Heute Abend mal entspannt durch Rom bummeln – ohne Reiseaufwand und CO2-neutral? Oder auf fremden Planeten neue Zivilisationen kennenlernen? Das geht ganz einfach– mit PC und VR-Brille. Und so faszinierend diese Möglichkeiten sind – die Plattform dafür, das Metaversum oder Metaverse steht erst am Anfang. Das gilt nicht nur für Tourismus und Zeitreisen. Gerade der Industrie bietet das Industrial Metaverse beeindruckende Möglichkeiten – angefangen von der Planung und Realisierung ganzer Fabriken bis hin zum laufenden Betrieb.

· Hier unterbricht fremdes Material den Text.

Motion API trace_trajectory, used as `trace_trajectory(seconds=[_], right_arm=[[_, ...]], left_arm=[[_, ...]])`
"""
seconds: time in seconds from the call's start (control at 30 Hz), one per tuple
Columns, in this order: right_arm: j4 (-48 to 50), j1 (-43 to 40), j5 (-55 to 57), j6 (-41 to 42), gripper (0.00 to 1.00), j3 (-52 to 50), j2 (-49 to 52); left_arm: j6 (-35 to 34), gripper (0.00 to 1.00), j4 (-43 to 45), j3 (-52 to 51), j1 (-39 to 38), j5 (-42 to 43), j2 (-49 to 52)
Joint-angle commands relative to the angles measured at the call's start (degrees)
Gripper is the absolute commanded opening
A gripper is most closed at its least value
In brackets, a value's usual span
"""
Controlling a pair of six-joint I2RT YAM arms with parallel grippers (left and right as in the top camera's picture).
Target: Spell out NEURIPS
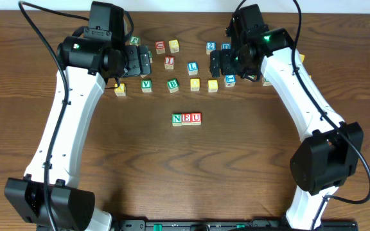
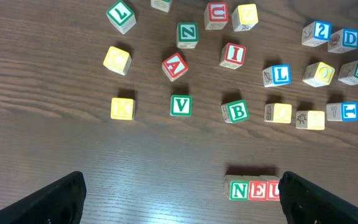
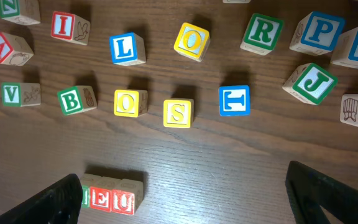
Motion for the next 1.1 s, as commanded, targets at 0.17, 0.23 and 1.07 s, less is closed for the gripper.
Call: trace_trajectory(seconds=[0.17,0.23,1.07], right_arm=[[0.0,-0.5,0.5,-0.3,0.99,1.0,0.0],[0.0,-0.5,0.5,-0.3,0.99,1.0,0.0],[1.0,-0.6,3.5,-0.3,0.99,1.0,0.0]], left_arm=[[0.9,0.98,1.0,1.1,0.2,-0.3,0.7],[0.9,0.98,1.2,1.1,0.2,-0.3,0.7],[0.7,0.98,1.6,1.1,0.2,-0.3,2.2]])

Noch herrscht allerdings Zurückhaltung bei den potenziellen Anwendern, wie eine Umfrage des Digitalverbands BITKOM zeigt: Jedes dritte Unternehmen hält das Metaverse für eine wichtige Zukunftstechnologie, aber erst jedes achte hat sich mit dem praktischen Einsatz beschäftigt. Das heißt: Hier ist Handlungsbedarf. Bitkom-Hauptgeschäftsführer Dr. Bernhard Rohleder: „Wait and see ist keine Strategie. Deutsche Unternehmen sollten mögliche Einsatzfelder prüfen und die weitere technologische Entwicklung eng verfolgen.“

Gelegenheit dazu bietet ein gezielter Rundgang auf der automatica 2025. Er sollte die Zuversicht wecken, dass das Industrial Metaverse durchaus das „next big thing“ sein könnte. Die Vorteile sind einfach zu groß. Wie groß zeigt ein fiktives Szenario.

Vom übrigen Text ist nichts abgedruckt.